Les premiers jours de juin 2026 ont été marqués par un épisode de chaleur exceptionnel sur la péninsule Antarctique. En plein hiver austral, alors que les températures demeurent habituellement inférieures à 0 °C, plusieurs stations météorologiques ont enregistré des valeurs inhabituellement élevées. Une question s'impose alors : comment une vague de chaleur d'une telle ampleur peut-elle se produire en plein hiver antarctique ?
Un record en plein hiver austral
Les anomalies de température observées au cours des dix premiers jours de juin montrent qu'il ne s'est pas agi d'un phénomène isolé touchant une seule station météorologique.
Une grande partie de la péninsule Antarctique a enregistré des températures très supérieures aux normales saisonnières, avec des anomalies dépassant localement 10 °C par rapport à la moyenne climatologique. Sachant que le mois de juin correspond au début de l'hiver austral, il s'agit d'un événement tout à fait exceptionnel.
Les données historiques montrent que, si les températures maximales présentent une variabilité importante d'une année à l'autre, la valeur enregistrée en 2026 se distingue nettement des niveaux habituellement observés à cette période de l'année.

Il est important de souligner qu'un épisode de ce type ne signifie pas que l'ensemble de l'Antarctique ait connu des températures proches de 15 °C. La vague de chaleur s'est principalement concentrée sur la péninsule Antarctique, une région particulièrement exposée à l'influence de masses d'air en provenance des moyennes latitudes et où ce type de phénomène se manifeste généralement avec davantage d'intensité que dans l'intérieur du continent.

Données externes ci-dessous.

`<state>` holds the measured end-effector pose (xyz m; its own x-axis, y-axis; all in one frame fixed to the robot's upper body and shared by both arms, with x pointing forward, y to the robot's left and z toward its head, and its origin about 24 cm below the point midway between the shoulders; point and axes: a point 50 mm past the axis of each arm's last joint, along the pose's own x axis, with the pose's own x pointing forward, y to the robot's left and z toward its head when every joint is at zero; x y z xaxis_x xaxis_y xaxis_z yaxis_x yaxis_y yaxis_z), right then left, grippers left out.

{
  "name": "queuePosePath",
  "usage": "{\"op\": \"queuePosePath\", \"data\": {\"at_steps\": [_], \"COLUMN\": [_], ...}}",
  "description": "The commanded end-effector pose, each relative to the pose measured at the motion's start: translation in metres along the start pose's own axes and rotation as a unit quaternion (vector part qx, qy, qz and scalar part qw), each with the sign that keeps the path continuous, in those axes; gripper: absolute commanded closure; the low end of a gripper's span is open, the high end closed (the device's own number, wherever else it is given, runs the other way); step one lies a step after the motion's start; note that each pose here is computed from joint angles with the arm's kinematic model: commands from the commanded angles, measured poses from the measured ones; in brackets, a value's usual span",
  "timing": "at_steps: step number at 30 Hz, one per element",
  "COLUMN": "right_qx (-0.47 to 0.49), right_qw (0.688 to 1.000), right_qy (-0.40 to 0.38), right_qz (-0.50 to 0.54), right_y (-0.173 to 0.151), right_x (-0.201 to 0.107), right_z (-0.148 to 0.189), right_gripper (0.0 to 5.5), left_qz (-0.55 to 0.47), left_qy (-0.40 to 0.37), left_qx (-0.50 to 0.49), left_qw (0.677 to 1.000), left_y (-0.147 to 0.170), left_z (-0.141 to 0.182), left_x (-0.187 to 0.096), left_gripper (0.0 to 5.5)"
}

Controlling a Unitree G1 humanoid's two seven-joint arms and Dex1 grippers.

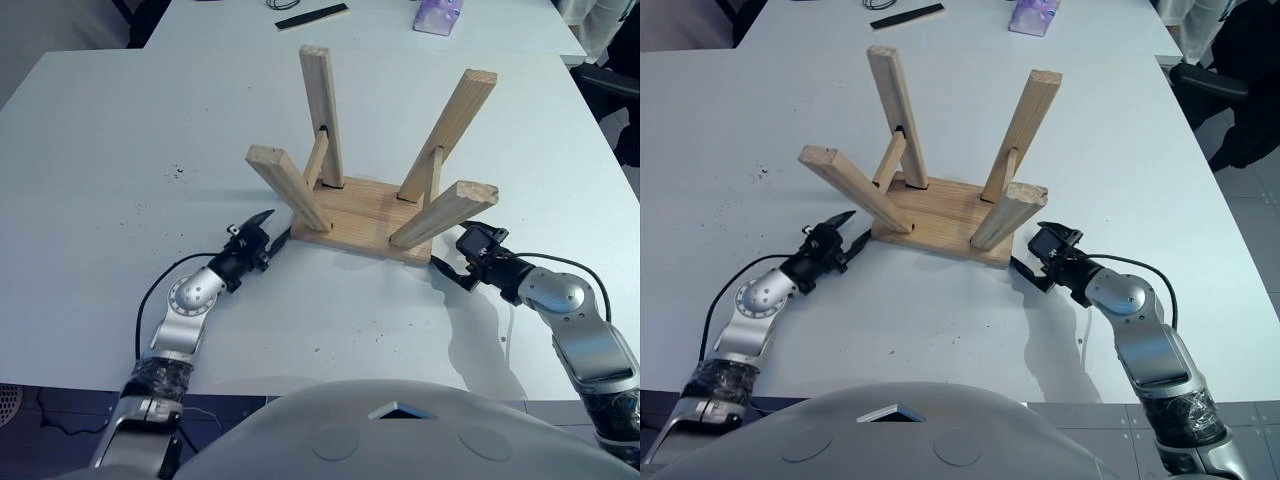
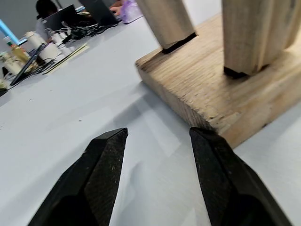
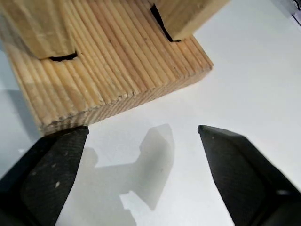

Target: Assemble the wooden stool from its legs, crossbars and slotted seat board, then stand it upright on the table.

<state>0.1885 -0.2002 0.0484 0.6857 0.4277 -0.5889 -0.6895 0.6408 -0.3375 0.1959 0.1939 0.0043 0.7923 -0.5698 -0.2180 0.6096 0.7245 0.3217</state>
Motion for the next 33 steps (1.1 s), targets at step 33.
{"op": "queuePosePath", "data": {"at_steps": [33], "right_qx": [0.078], "right_qw": [0.972], "right_qy": [-0.112], "right_qz": [0.190], "right_y": [-0.059], "right_x": [-0.082], "right_z": [0.047], "right_gripper": [1.18], "left_qz": [-0.067], "left_qy": [0.015], "left_qx": [-0.086], "left_qw": [0.994], "left_y": [0.024], "left_z": [0.043], "left_x": [-0.072], "left_gripper": [3.01]}}
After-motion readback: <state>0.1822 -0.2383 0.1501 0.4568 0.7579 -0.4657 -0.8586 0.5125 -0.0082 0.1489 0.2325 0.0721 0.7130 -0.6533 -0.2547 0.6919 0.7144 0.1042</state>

La circulation atmosphérique à l'origine de cet épisode
Cet épisode de chaleur extrême est lié à une configuration atmosphérique très particulière. Au cours des premiers jours de juin, un schéma de circulation a favorisé le transport d'air relativement doux depuis les moyennes latitudes jusqu'à la péninsule Antarctique.
À cette circulation à grande échelle s'est probablement ajouté un effet de foehn, qui a pu renforcer localement le réchauffement. Lorsqu'une masse d'air humide s'élève sur le versant occidental de la chaîne montagneuse de la péninsule, elle perd une partie de son humidité sous forme de précipitations.
En redescendant ensuite sur le versant oriental, l'air se comprime et se réchauffe rapidement, favorisant des températures exceptionnellement élevées. Ce mécanisme a déjà été mis en évidence pour expliquer certains des épisodes de chaleur les plus marqués observés dans cette région.

Une autre hypothèse avancée à la suite de cet épisode concerne le rôle de la banquise. Au cours des premiers jours de juin, la mer de Bellingshausen présentait un déficit très marqué de glace de mer hivernale, avec une superficie manquante proche de 650 000 km².
Cette réduction de la couverture de glace aurait pu limiter le refroidissement des masses d'air remontant vers la péninsule Antarctique depuis le nord, leur permettant ainsi de conserver des températures plus élevées avant d'atteindre le continent.
Bien que cette hypothèse fasse encore l'objet de recherches, elle constitue une piste d'explication potentiellement importante pour comprendre l'intensité atteinte par cette vague de chaleur en plein hiver austral.
Référence de l'article
The Guardian. (2026). Antarctica’s west coast missing an area of sea ice the size of France as temperatures peak 20C above average.
Bozkurt, D., Rondanelli, R., Marín, J., Garreaud, R.. (2018). Foehn Event Triggered by an Atmospheric River Underlies Record-Setting Temperature Along Continental Antarctica.